There is also a white limousine or even a horse carriage followed by a number of less expensive vehicles filled with family and friends taking the young couple to the civil ceremony. The visit to the church follows where, what is perceived as the "real marriage" takes place. Wedding vows are read by the priest: "Do you, Kazio, take Kasia, for your wedded wife?" It is an exalted moment, and saying no is not an option.
Once the rings are exchanged, a kiss seals the holy union, while the family and the friends cheer. Once the priest receives his reward, the now officially married couple moves with their following to the place where the real fun, the wedding reception and the wedding party takes place. The Polish name for this event is "wesele," which can be roughly translated as a "happy occasion," which it is for some, if not for all.

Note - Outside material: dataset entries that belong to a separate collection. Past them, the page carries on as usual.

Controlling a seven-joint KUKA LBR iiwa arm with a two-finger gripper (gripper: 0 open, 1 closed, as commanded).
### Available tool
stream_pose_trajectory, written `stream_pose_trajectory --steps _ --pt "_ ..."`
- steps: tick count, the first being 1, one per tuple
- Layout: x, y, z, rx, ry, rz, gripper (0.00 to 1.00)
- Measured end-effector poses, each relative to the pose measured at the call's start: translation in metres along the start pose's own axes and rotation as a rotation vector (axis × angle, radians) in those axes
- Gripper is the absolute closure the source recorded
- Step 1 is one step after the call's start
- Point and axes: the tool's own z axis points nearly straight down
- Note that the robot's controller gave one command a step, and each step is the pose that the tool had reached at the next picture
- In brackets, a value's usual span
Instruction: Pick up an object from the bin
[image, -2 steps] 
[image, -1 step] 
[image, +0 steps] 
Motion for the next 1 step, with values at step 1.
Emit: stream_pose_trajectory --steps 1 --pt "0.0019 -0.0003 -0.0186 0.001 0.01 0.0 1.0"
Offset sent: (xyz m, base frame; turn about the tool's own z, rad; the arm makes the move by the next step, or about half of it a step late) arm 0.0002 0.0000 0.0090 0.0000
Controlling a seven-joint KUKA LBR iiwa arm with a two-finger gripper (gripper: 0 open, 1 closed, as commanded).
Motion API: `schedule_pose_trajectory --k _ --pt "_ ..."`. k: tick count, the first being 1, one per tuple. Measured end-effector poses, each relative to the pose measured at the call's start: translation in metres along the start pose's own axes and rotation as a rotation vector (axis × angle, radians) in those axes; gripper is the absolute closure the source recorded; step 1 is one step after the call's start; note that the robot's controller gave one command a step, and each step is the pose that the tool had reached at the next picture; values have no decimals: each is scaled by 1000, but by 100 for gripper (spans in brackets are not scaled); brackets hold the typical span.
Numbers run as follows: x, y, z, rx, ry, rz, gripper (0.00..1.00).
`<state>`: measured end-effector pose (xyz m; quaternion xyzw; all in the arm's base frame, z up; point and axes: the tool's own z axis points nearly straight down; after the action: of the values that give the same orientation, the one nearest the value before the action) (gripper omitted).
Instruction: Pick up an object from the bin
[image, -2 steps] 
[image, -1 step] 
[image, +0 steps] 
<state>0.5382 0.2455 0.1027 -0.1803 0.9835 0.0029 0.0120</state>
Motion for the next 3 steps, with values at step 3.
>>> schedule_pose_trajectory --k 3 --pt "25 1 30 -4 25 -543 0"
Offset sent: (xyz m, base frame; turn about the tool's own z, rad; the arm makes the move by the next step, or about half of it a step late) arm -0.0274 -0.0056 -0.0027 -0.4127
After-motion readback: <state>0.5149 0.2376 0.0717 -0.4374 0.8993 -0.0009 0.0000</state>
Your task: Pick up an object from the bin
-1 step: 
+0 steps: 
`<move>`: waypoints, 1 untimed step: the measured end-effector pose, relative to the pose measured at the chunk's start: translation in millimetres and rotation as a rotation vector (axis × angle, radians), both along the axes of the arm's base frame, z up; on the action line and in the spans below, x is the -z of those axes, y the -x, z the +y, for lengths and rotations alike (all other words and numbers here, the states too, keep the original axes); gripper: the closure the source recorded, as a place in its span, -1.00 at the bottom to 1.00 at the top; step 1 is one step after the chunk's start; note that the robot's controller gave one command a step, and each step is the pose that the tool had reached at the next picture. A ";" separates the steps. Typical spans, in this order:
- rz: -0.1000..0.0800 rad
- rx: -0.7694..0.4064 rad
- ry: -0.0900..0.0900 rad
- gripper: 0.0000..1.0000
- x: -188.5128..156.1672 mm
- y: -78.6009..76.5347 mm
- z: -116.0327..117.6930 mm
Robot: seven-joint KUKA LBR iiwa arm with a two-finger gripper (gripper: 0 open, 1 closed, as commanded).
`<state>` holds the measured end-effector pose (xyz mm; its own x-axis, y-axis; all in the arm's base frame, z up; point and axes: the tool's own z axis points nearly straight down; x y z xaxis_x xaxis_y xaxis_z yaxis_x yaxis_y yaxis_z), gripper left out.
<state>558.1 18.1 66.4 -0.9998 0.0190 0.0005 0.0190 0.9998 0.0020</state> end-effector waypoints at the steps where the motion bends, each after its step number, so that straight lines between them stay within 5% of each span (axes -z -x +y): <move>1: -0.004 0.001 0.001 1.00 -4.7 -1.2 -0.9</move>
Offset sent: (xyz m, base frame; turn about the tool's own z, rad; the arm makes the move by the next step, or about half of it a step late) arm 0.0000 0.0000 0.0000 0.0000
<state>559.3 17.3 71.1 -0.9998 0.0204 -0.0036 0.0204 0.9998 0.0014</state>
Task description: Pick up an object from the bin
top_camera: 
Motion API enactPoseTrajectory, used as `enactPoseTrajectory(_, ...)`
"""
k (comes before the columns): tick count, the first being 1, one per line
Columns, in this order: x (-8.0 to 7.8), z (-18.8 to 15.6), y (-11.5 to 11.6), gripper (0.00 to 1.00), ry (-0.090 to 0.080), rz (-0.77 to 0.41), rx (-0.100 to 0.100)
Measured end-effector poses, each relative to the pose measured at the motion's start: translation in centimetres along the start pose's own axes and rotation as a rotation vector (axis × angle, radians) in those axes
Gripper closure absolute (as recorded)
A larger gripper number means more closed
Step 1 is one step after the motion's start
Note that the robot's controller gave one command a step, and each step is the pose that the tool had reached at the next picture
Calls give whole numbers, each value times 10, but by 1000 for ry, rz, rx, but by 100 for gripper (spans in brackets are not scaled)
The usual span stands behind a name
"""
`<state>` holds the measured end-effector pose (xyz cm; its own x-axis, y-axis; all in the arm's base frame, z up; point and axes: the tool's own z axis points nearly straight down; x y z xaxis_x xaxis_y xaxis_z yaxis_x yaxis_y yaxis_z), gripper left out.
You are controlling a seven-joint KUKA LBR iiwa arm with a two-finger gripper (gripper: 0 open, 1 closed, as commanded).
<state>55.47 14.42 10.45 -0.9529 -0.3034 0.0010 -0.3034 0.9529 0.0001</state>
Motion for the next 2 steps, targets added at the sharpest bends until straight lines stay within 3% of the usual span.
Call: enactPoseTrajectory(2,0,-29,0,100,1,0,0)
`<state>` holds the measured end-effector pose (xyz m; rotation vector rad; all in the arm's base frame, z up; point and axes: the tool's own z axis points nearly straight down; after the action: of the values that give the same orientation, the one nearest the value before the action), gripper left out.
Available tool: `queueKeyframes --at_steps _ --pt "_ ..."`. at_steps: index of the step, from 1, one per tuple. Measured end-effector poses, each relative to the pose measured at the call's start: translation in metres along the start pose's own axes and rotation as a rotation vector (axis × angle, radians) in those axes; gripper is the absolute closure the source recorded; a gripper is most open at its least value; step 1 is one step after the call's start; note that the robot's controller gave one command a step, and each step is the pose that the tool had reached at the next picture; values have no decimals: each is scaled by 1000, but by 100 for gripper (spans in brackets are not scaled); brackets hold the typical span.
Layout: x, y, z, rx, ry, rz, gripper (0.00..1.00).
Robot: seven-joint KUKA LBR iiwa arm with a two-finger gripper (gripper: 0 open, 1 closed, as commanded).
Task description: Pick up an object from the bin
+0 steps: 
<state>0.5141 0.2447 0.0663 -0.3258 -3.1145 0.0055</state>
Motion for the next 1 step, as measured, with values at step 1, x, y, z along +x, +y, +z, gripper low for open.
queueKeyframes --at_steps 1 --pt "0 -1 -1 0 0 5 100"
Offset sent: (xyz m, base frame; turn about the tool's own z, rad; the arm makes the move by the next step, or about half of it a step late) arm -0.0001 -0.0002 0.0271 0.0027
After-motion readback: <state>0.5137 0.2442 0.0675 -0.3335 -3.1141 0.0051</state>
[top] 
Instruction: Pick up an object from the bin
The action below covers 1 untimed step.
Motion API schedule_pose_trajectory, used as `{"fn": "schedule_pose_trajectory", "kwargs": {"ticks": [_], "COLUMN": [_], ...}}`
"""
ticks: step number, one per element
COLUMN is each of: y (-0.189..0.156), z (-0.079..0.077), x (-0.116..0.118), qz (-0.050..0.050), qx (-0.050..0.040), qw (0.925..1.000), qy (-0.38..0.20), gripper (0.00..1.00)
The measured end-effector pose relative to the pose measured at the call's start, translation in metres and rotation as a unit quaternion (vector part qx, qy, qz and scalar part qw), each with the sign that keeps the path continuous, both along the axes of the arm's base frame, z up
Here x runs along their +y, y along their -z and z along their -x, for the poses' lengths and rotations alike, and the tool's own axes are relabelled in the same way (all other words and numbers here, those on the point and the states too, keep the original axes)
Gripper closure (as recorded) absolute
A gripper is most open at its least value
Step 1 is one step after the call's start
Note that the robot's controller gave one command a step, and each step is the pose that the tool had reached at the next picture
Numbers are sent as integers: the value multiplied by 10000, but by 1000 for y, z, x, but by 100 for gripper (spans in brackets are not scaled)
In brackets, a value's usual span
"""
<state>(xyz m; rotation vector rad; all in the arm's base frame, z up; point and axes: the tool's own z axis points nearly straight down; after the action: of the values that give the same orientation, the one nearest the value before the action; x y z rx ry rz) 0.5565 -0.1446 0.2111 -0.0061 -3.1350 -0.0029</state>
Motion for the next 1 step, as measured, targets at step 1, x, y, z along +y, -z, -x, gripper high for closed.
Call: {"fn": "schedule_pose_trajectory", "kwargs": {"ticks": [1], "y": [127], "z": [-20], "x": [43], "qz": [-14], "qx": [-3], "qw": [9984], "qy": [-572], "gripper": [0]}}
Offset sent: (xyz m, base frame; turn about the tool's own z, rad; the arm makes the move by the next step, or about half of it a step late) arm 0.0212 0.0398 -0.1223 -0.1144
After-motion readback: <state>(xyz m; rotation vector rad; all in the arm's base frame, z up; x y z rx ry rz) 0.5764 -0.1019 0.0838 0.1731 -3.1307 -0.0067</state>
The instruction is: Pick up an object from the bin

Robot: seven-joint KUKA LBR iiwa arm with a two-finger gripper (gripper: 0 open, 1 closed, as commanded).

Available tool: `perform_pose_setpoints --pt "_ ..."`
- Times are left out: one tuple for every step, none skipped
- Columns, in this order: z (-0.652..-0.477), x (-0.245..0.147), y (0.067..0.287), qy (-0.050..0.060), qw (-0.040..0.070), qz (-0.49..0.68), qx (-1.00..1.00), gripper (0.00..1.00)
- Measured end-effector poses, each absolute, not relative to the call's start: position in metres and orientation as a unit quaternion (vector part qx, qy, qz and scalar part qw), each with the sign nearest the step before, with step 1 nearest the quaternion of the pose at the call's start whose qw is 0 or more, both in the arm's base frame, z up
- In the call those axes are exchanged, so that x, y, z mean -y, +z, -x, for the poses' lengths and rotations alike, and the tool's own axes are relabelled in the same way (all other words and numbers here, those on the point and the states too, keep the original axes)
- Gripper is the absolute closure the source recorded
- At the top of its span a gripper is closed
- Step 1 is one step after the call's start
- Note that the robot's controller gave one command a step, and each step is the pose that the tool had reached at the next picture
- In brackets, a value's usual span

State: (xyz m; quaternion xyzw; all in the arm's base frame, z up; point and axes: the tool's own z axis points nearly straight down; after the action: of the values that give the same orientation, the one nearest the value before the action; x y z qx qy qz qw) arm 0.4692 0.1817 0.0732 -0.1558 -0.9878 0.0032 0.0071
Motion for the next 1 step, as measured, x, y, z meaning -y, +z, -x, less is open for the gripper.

The bride and the bridegroom reside behind the table, the guests depending on their relation to the family and their importance are being seated. The food is already waiting, but before that, it is time for the traditional kiss delivered by the young couple. The guests holding their glasses filled with cold vodka intone "Bitter, bitter," indicating that the taste is not up to the standards until they see the groom kiss the bride. Once this is done, the room erupts in cheer and laughter. Now the real fun can begin.
The traditional toasts follow. Eating and drinking continues throughout the evening interrupted by an occasional, drunk choir. As a rule, the Poles do not have a very big song repertoire, and for some reason, it consists mostly of outdated folk songs that most of them know since childhood. "A girl went to a forest," is one of the favorites, "Mountaineer, aren't you feeling sad?" another. After that last one, not one eye is left dry.
The temperature is rising. The band starts to play Polish favorites. The choice of the first song is most important, and the favorite is "The blue song" by Krzysztof Krawczak. If you want, you can ask the band to play a song of your choice, but it will cost you. The young couple starts the first dance and the rest follows. The choice of music is fairly eclectic, depending on the band's repertoire and the wishes of the family.
Now, the vodka takes its toll. People are becoming noisy, shouting loudly, some sit in the corner with their heads low, others sing to the music, others talk, yet others, mostly men, exchange kisses. (Polish men kiss each other on the cheeks, but only when they are readily drunk). Some cry into their empty vodka glass over their lost youth.
The table is a battlefield after a food battle. Chicken bones on a plate, a fallen wine glass with spilled drink, half empty plates with diverse dishes. I recall vividly a wedding like that. Around midnight the postman came bringing the telegrams from well-wishers. He was handsomely paid for his good news and invited to sit at the table. As an additional reward he was given a bottle of vodka and left to his own devices. Although, he could choose any of the numerous dishes, he was only interested in a half-liter jar of home-made herring in oil, each consumed herring accompanied by a constant stream of vodka.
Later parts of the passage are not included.